- To do: If a line in the material below holds the string "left", tally it, then give the tally alone.

- Recorded data:

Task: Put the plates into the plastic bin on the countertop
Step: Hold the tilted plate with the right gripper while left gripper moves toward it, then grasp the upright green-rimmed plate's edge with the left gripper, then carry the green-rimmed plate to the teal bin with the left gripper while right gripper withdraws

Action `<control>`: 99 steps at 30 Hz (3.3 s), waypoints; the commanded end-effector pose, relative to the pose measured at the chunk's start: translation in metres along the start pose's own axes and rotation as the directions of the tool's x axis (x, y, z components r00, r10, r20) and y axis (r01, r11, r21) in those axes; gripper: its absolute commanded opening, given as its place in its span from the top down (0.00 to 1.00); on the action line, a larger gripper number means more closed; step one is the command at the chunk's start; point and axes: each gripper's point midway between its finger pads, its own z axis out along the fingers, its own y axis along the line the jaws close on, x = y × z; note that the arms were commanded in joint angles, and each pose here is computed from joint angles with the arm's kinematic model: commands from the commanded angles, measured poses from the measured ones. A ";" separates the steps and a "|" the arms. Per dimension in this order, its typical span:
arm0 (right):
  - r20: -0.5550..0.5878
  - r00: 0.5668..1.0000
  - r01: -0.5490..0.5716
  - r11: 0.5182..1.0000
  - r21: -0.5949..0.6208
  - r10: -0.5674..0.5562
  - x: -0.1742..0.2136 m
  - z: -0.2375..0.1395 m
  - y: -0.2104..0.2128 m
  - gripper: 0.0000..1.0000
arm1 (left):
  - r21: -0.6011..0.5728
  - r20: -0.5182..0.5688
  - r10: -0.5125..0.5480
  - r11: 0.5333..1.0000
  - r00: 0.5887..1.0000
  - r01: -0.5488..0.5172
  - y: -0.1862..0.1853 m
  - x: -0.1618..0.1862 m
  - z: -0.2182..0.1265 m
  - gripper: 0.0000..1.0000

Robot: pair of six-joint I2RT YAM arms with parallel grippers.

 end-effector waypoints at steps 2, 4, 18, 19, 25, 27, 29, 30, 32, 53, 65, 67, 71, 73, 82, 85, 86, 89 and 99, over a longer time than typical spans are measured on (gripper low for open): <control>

- Written response: 2